Maarten Meijer

13 abr 20265 min de lectura
Maarten Meijer

"Aquí los días vienen como vienen. Al empezar la jornada, nunca sabes cómo va a terminar."

Maarten Meijer, médico voluntario

En el bus nocturno de Quito a Puerto El Carmen, se aprecia muy poco del paisaje. Está oscuro y, poco a poco, el bus se va quedando vacío. En cierto punto, el bus pasa por un control militar y, al final del trayecto, te bajas en Puerto El Carmen en la mañana. A partir de aquí, la única forma de continuar es en lancha.

El calor te golpea y, tras un largo viaje, te bajas del bus. Jacob me está esperando; Carolien se fue a los Países Bajos hace unos días por el nacimiento de su bebé.

Adormecido por el largo viaje, miro a mi alrededor y me pregunto dónde he ido a parar. En el centro del pueblo, aparte de la temperatura tropical, no te das cuenta inmediatamente de que estás en medio de la selva. Juntos caminamos hacia el Hospital San Miguel.

Miguel, el loro adoptado del hospital

Es impresionante lo que Jacob y Carolien han construido aquí. El hospital está ubicado en un antiguo internado católico en medio de la Amazonía. Las paredes y los pisos son coloridos. El patio central del hospital es abierto: entran y salen pajaritos, acompañados por insectos grandes y, de vez en cuando, por alguna tarántula o una serpiente venenosa. Hace calor y, al menos una vez al día, una fuerte lluvia tropical cae sobre el patio.

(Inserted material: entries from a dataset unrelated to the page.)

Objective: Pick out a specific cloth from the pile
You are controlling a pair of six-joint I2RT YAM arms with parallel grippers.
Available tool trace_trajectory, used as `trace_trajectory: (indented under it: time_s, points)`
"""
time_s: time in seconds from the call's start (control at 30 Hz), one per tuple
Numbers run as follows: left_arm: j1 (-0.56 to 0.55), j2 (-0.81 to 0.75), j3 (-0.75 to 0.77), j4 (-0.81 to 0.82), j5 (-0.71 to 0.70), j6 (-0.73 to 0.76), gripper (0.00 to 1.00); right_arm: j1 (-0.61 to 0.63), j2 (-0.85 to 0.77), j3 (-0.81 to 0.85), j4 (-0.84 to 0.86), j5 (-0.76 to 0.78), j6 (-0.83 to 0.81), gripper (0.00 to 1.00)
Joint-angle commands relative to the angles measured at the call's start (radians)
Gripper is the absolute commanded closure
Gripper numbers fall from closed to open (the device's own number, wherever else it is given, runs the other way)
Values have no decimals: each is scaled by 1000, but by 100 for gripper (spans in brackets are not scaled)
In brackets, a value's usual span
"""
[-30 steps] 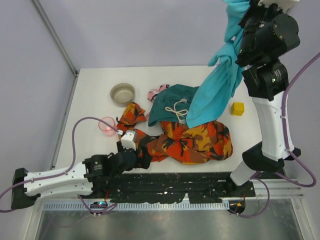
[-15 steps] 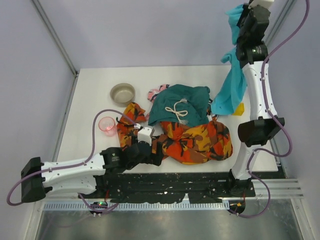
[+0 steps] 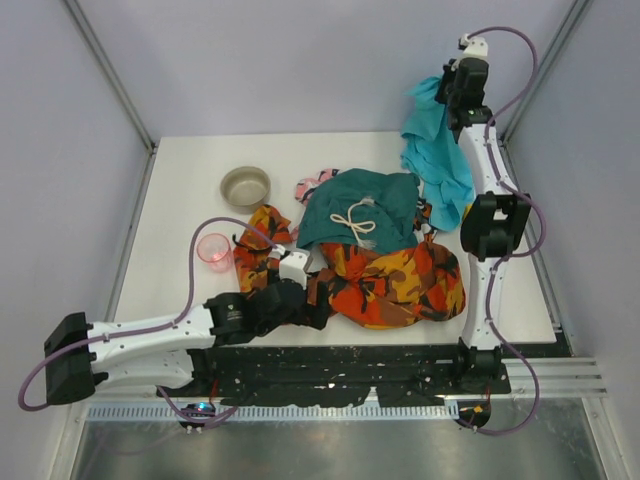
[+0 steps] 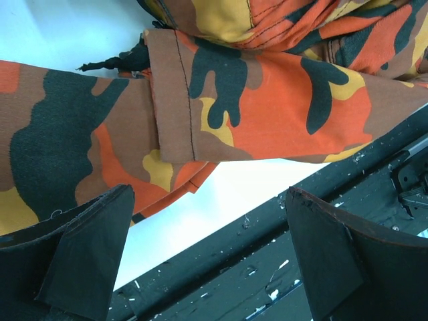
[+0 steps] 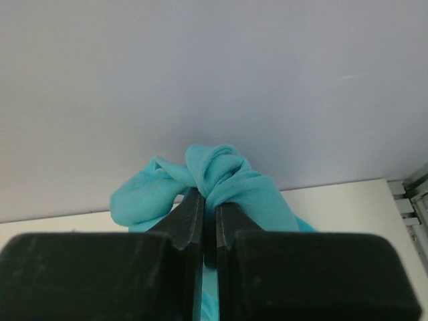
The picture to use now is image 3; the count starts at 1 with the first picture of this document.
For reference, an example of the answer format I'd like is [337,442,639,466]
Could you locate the light blue cloth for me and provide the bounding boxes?
[401,76,474,232]

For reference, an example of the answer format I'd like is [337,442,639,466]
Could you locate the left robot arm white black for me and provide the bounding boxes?
[44,272,331,406]

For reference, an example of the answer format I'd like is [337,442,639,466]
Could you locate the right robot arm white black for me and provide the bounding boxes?
[436,57,531,388]

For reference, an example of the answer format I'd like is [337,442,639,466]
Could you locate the orange camouflage cloth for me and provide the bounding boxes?
[233,205,466,330]

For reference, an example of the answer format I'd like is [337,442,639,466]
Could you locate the pink patterned cloth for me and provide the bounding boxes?
[294,168,341,206]

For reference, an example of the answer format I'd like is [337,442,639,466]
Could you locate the orange black white patterned cloth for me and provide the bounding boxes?
[413,197,437,237]

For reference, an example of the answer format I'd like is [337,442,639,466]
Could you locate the pink transparent plastic cup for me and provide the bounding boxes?
[196,233,233,273]

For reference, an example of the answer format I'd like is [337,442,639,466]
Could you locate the beige round bowl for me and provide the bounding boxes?
[219,166,271,213]

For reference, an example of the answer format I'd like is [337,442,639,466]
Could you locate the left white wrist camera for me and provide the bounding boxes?
[272,245,312,290]

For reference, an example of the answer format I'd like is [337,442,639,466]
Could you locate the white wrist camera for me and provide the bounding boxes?
[458,34,489,61]
[272,245,312,290]

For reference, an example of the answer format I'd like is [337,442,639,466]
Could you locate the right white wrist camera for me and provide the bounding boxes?
[458,34,489,61]

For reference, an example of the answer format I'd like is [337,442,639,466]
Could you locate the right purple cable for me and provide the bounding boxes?
[457,25,549,436]

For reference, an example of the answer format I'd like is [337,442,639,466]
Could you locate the purple cable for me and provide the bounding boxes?
[17,216,281,436]
[457,25,549,436]

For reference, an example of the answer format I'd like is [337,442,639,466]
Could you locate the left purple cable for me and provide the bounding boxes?
[17,216,281,436]

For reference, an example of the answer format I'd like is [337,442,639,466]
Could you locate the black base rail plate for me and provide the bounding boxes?
[169,345,511,408]

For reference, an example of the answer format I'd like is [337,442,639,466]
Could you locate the dark teal drawstring shorts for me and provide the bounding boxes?
[296,168,420,254]

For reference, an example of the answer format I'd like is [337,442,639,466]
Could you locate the right aluminium frame post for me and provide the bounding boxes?
[500,0,593,145]

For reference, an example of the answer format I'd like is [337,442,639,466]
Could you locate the aluminium frame post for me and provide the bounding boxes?
[500,0,593,145]
[60,0,156,154]

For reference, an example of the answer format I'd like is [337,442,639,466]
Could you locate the white slotted cable duct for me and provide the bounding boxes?
[87,401,459,422]

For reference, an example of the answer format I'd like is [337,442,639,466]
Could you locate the left aluminium frame post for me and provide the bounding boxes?
[60,0,156,154]

Aquí los días vienen como vienen. Al empezar la jornada, nunca sabes cómo va a terminar. A veces hay días tranquilos. Otros días, abres las grandes puertas de metal azul por la mañana y ya hay gente esperando afuera. Las personas suelen venir de lejos. Muchas viajan horas a través de la selva y por el río. Por ello, a menudo llegan tarde y pueden estar muy enfermos. A veces el trabajo continúa durante la noche. Si suena el timbre del hospital en la madrugada, nunca sabes qué hay al otro lado de la puerta. Puede tratarse de accidentes de moto, mordeduras de serpiente o incluso partos.

Maarten Meijer durante una operación

Un gran contraste con los Países Bajos es que aquí trabajamos con un equipo pequeño y muy unido, por lo que haces muchas cosas tú mismo. Atiendes a pacientes para todas las especialidades médicas y haces trabajo tanto de emergencias como de medicina general. Tú mismo realizas las ecografías y las radiografías. No hay médicos especialistas en el hospital; solo podemos consultarles a distancia.

Otra diferencia con mi trabajo en los Países Bajos es que allá, al final de mi turno, le entrego la guardia a mi colega y me voy a casa en bicicleta. En Puerto El Carmen, el trabajo no termina al finalizar el turno. Duermes dentro del hospital y convives con tus colegas. Trabajar toda la noche de corrido porque no dejan de llegar casos de emergencia no es ninguna excepción. Además, tienes un rol especial en la comunidad; después de un tiempo, conoces a mucha gente en el pueblo: los comedores locales, la verdulería donde una vez por semana venden verduras. En la calle te saludan con un "¡¡Hola Doctor!!" y hasta terminas dando alguna consulta rápida en la tienda de verduras. A veces el trabajo es duro e intenso, y hay momentos emotivos lejos de casa. Pero siempre te vas a la cama con una sensación de satisfacción.

Aparte del trabajo médico, siempre hay algo que hacer en el hospital. Por ejemplo, restauramos el Mirador — la casa del árbol detrás del hospital desde donde se puede ver Colombia al otro lado del río — que poco a poco estaba siendo devorada por las termitas. En mi tiempo libre construí una casita para pájaros para el loro adoptado del hospital, Miguel, que ya necesitaba un espacio más grande. Todas las semanas jugamos fútbol con el equipo del hospital y sus familias, salimos a correr en el calor tropical, y por las noches cenamos juntos y conversamos sobre las experiencias, a veces realmente insólitas, que vivimos durante el día.

En mi fiesta de despedida hubo bailes y risas. Miro a mi alrededor y me doy cuenta de cuánto he llegado a querer a la gente aquí. Su positivismo sigue asombrándome: las personas tienen muchos problemas, pero nos reímos todos los días. Siempre hay tiempo para una conversación, una broma; te reciben con una sonrisa. Estás muy cerca de los pacientes y los acompañas durante su estadía.

De regreso en los Países Bajos, pienso a menudo sobre todas las hermosas experiencias del trabajo y el entorno, ¡pero sobre todo en las personas que he llegado a conocer!